Le Tchad a un gouvernement légitime. Ce n'est pas moi qui le dis, c'est l'Union africaine et l'Organisation des Nations unies. Mais ce n'est pas parce que c'est un gouvernement légitime qu'il peut se permettre n'importe quoi. Et partant, j'ai demandé au Président DEBY une commission d'enquête internationale pour savoir ce qui s'est passé durant ces fameux trois jours et où sont deux des opposants que l'on n'a pas retrouvés. Et je ne céderai pas sur ce point. La France veut la vérité.
J'ai demandé également la réouverture du processus de réconciliation politique, car la stabilité du Tchad passe par le rassemblement de tous les Tchadiens. Il faut que le Tchad tourne le dos à cette tradition d'affrontements militaires. Et par ailleurs, la France fera tout pour faciliter une médiation entre le Soudan et le Président BECHIR, et le Tchad et le Président DEBY pour que le Tchad ne soit pas l'otage du drame du Darfour. Le Tchad est un des pays les plus pauvres au monde et n'a pas besoin en plus d'avoir le problème des réfugiés du Darfour. Parce que le Président BECHIR doit comprendre qu'au Darfour, la guerre doit cesser également. J'ai reçu longuement les avocats des opposants. Mais je dis également aux opposants tchadiens, qu'ils ne peuvent pas pratiquer la politique de la chaise vide. Pour se réconcilier, il faut être deux.
Enfin, mes chers compatriotes, je voudrais vous dire un mot du lycée français Montaigne. Cet établissement, comme dans beaucoup de pays d'Afrique, constitue un point d'appui essentiel pour la communauté française. Il est sorti intact des combats, protégé qu'il était par nos militaires. Je souhaite que le lycée ouvre ses portes à N'Djamena normalement à l'issue des congés scolaires le 9 mars, sous réserve naturellement de l'évolution du contexte sécuritaire.

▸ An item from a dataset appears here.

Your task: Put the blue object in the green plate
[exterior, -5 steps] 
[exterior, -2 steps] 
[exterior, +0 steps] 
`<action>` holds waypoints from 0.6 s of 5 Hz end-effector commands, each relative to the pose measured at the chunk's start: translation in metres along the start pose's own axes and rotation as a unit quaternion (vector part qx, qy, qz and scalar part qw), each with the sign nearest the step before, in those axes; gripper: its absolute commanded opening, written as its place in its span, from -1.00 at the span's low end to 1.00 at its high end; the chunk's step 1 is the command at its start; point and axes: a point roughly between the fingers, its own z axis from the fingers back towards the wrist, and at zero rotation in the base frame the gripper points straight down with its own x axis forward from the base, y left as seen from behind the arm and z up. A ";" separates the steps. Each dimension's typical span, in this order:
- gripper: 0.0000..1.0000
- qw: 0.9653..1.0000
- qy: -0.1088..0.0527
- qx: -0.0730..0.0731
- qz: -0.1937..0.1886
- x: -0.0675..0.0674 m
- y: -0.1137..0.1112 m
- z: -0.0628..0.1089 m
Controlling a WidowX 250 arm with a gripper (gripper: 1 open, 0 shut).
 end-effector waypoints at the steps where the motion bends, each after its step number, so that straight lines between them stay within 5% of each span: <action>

J'en profite également pour vous dire que je tiendrai un engagement de campagne qui était le mien : dès cette année la terminale c'était gratuit. L'année prochaine c'est la première. Je n'accepte pas l'idée que lorsqu'on met ses enfants dans un établissement public en métropole, les études soient gratuites, et lorsqu'on est expatrié, les études coûtent fort cher. J'ai promis la gratuité pour nos expatriés. Vous aurez la gratuité. Evidemment, comme on ne peut pas faire tout tout de suite, je prends année après année. Alors certains disent mais pourquoi vous avez commencé par la terminale ? Il eut fallu commencer par la maternelle. J'ai commencé par la terminale parce que c'est l'année la plus chère. Et si j'avais commencé par la maternelle, on m'aurait dit pourquoi vous commencez par la maternelle, alors qu'il fallait commencer par la terminale ? Alors il fallait faire un choix, je l'assume.

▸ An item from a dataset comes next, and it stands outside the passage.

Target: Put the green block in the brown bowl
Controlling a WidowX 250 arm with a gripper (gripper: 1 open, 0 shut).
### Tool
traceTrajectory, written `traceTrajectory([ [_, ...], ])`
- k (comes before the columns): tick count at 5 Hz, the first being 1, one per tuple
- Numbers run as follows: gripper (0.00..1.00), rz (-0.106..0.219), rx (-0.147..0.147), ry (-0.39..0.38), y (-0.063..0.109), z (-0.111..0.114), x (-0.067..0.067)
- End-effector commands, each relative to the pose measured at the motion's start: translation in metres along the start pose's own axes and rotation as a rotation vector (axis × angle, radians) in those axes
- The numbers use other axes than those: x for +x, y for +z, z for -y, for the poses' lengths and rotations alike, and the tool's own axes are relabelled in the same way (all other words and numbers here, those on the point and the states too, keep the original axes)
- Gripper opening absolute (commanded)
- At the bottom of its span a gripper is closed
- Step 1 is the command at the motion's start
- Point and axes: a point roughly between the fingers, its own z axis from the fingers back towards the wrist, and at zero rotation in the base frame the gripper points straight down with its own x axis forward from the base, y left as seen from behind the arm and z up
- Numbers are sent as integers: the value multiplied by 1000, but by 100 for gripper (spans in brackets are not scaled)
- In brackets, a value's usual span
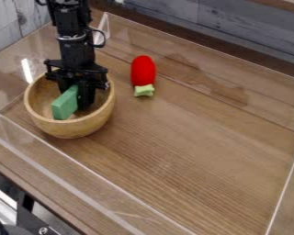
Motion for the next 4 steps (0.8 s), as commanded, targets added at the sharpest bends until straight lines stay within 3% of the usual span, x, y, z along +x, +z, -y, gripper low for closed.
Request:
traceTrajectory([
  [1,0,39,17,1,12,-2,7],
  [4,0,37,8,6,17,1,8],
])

Enfin, dernier point, j'avais toujours été choqué que les 2 millions de Français vivant à l'étranger puissent élire des sénateurs mais pas des députés. Comme si votre citoyenneté n'était pas complète. Je vous annonce que, dans la réforme de la Constitution que nous allons conduire, désormais nous ferons des grandes circonscriptions et vous pourrez élire également des députés.
Enfin, vous comprendrez que je veuille remercier la délégation qui m'accompagne : Monsieur KOUCHNER n'est pas là parce qu'il est à la Conférence de la réconciliation tchadienne, le Commissaire Louis MICHEL qui montre que la France et l'Union européenne parlent d'une même voix et le Président Abdou DIOUF, Président de la Francophonie, qui m'a fait l'honneur de m'accompagner. Et vous comprendrez également que je dise à mon épouse combien je suis heureux qu'elle soit ici, au Tchad, pour son premier déplacement officiel à l'étranger. Elle a elle-même reçu l'épouse du Monsieur SALEH et je l'en remercie.

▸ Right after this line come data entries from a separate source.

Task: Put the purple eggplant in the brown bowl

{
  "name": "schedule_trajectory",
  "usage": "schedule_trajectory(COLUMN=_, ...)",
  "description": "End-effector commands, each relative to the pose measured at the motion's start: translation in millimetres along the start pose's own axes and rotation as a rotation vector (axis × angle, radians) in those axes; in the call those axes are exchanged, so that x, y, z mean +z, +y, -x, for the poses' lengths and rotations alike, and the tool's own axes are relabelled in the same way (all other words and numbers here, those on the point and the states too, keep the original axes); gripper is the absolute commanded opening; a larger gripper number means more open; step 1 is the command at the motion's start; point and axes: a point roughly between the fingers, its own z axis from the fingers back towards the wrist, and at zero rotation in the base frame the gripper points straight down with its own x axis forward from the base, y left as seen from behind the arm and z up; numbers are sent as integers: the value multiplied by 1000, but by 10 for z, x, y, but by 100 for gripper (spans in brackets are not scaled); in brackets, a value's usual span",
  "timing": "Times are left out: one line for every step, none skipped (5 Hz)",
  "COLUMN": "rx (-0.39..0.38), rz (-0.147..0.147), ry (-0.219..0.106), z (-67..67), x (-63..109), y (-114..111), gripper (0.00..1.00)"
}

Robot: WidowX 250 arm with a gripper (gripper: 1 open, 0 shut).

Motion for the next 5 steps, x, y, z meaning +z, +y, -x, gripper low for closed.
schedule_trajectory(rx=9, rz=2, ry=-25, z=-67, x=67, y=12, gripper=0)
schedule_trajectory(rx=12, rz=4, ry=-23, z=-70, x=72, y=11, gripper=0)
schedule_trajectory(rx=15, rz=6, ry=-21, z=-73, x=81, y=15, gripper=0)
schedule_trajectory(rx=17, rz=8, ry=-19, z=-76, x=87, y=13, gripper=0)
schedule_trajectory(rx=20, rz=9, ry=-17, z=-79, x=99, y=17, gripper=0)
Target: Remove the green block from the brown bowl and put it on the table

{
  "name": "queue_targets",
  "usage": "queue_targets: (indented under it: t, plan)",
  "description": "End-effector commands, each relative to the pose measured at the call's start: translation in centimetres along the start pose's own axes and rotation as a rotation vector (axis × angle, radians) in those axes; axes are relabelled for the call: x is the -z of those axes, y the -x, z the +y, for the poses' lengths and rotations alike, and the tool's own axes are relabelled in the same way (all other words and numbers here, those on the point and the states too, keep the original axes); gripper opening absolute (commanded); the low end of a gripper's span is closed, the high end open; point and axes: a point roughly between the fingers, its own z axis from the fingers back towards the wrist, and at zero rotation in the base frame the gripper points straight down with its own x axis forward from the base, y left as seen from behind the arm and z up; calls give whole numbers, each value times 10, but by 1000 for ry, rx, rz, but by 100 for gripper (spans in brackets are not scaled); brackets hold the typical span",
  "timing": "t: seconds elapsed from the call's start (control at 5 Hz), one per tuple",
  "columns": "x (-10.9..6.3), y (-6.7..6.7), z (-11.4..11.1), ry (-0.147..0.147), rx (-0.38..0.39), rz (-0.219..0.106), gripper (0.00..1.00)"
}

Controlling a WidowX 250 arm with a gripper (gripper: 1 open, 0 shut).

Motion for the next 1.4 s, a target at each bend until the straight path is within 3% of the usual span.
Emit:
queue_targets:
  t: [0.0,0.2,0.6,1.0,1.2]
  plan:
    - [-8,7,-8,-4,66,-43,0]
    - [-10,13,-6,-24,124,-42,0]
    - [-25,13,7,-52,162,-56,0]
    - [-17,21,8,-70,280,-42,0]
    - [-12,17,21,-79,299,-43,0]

Mesdames et Messieurs, j'ai connu des soirées au Tchad plus chaudes et moins agréables et si vous le voulez bien, nous pourrions nous retrouver autour d'un verre avant je gagne la base « Epervier » que je rencontre naturellement les journalistes. Ce sera un plaisir pour moi de pouvoir échanger avec vous.Je vous remercie de votre présence, de votre sang froid, de votre courage et tout ce que vous faites, quelles que soient vos responsabilités pour la France.